* _Data provided_

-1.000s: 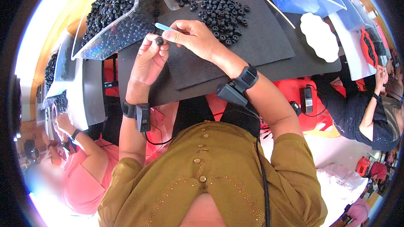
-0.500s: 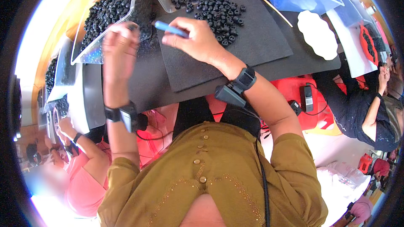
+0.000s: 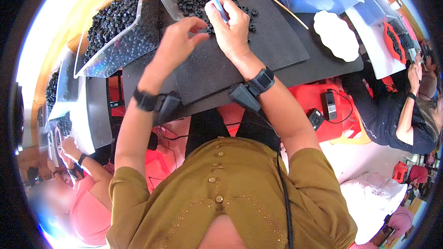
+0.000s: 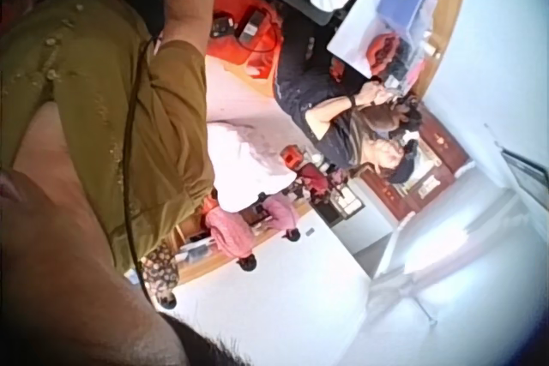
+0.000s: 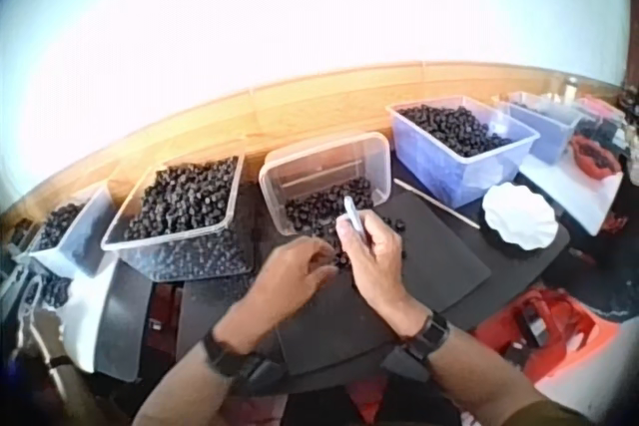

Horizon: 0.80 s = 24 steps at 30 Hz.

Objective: Assembling small blue plastic inserts into black rubber rings at a workstation.

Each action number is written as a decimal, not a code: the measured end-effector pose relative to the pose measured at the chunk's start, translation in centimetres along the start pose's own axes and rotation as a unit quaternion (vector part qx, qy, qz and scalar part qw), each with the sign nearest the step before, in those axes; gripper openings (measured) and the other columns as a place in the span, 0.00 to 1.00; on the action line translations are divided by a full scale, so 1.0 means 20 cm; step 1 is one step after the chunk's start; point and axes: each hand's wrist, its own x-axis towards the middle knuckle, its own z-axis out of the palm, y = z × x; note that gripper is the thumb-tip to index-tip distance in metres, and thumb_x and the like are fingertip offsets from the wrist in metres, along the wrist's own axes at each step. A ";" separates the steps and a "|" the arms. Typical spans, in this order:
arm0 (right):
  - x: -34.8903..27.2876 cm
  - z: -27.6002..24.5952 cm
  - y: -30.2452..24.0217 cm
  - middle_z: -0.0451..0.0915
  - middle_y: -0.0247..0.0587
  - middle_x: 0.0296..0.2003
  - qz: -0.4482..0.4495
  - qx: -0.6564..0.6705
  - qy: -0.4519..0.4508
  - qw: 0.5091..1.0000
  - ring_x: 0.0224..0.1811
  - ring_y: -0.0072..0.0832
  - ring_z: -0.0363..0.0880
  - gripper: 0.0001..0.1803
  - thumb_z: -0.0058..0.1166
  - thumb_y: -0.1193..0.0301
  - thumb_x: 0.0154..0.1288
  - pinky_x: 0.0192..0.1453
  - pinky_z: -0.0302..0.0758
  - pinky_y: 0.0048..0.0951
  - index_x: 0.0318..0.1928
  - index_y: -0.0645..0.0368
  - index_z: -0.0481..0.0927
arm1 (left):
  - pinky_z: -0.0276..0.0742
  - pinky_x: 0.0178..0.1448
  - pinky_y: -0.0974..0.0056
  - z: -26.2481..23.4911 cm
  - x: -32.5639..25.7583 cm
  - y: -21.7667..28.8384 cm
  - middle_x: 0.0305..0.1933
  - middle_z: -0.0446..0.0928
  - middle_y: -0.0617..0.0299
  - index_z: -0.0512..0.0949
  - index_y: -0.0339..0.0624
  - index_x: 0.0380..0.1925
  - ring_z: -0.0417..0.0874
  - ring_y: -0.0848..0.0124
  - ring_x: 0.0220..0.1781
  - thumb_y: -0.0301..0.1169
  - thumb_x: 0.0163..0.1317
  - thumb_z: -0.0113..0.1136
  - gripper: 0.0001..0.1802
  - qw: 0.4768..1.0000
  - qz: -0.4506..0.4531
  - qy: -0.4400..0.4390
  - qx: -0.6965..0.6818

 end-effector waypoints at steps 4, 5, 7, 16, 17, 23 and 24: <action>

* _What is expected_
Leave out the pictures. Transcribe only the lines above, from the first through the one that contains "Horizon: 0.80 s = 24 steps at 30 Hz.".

* _Answer to this task_
-1.000s: 
-0.500s: 
+0.000s: 
+0.000s: 
+0.000s: 

Horizon: 0.80 s = 24 steps at 30 Hz.

For this exercise, nothing further remains.